Task brief:
The copy should hold exactly the lines below from the one that contains "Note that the" through the one that contains "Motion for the" and nothing else, so no pictures.

Recorded data:
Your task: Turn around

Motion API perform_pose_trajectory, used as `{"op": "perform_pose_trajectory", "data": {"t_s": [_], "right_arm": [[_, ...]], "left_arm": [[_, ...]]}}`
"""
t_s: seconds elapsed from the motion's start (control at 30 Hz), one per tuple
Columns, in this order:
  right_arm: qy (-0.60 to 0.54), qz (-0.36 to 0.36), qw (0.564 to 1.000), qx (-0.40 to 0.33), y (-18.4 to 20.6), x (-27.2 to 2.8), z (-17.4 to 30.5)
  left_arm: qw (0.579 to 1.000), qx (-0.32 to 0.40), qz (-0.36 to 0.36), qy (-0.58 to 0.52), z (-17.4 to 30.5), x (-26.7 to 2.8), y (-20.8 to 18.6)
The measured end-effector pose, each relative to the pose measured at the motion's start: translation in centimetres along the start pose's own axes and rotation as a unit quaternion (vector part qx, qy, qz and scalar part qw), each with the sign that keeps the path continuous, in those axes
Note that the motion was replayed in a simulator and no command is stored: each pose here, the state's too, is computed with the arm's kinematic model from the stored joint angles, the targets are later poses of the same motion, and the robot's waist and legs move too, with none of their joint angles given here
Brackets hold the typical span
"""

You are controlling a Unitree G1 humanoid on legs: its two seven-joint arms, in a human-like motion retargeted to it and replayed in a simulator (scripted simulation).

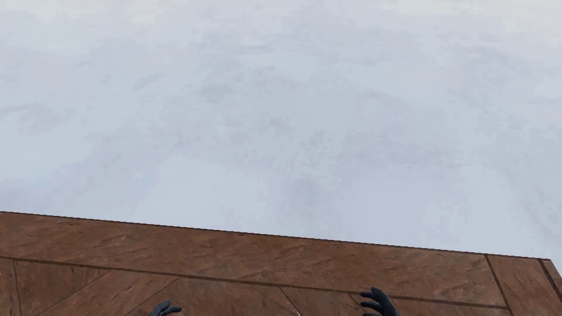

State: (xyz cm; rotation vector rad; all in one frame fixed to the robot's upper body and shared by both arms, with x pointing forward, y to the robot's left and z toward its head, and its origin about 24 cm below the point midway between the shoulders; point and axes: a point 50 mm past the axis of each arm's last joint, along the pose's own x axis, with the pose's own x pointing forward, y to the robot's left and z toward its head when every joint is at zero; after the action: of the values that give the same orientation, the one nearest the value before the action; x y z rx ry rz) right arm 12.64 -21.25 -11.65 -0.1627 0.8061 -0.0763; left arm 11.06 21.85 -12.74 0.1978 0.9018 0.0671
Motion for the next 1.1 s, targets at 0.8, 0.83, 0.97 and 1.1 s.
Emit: {"op": "perform_pose_trajectory", "data": {"t_s": [0.8, 0.83, 0.97, 1.1], "right_arm": [[-0.037, 0.063, 0.997, -0.032, 2.3, 1.8, 3.4], [-0.054, 0.060, 0.997, -0.015, 2.7, 1.7, 3.8], [0.029, 0.026, 0.999, -0.025, -0.7, 0.1, -1.2], [0.007, 0.056, 0.997, -0.055, 2.5, 1.2, 1.3]], "left_arm": [[0.994, -0.005, 0.058, 0.095, -3.0, -0.7, 0.4], [0.992, 0.005, 0.058, 0.110, -3.8, -0.9, 1.1], [0.996, -0.004, 0.083, 0.031, -0.1, 0.2, 0.5], [0.994, -0.025, 0.090, 0.051, -0.9, 0.1, 0.2]]}}
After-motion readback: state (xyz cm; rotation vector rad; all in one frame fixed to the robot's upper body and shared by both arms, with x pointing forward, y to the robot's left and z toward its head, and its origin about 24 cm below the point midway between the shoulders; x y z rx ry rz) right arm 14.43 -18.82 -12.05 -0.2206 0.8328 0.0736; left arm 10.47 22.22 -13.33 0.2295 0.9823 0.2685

Output below:
Note that the motion was replayed in a simulator and no command is stored: each pose here, the state's too, is computed with the arm's kinematic model from the stored joint angles, the targets are later poses of the same motion, and the robot's waist and legs move too, with none of their joint angles given here
Brackets hold the typical span
"""

You are controlling a Unitree G1 humanoid on legs: its two seven-joint arms, in a human-like motion retargeted to it and replayed in a simulator (scripted simulation).


State: (xyz cm; rotation vector rad; all in one frame fixed to the robot's upper body and shared by both arms, with x pointing forward, y to the robot's left and z toward its head, and its origin about 24 cm below the point midway between the shoulders; point and axes: a point 50 mm past the axis of each arm's last joint, along the pose's own x axis, with the pose's own x pointing forward, y to the robot's left and z toward its head when every joint is at zero; after the action: of the values that give the same orientation, the one nearest the value before the action; x y z rx ry rz) right arm 12.64 -21.25 -11.65 -0.1627 0.8061 -0.0763; left arm 11.06 21.85 -12.74 0.1978 0.9018 0.0671
Motion for the next 1.1 s, targets at 0.8, 0.83, 0.97 and 1.1 s.

A complete answer has now been given to the exercise.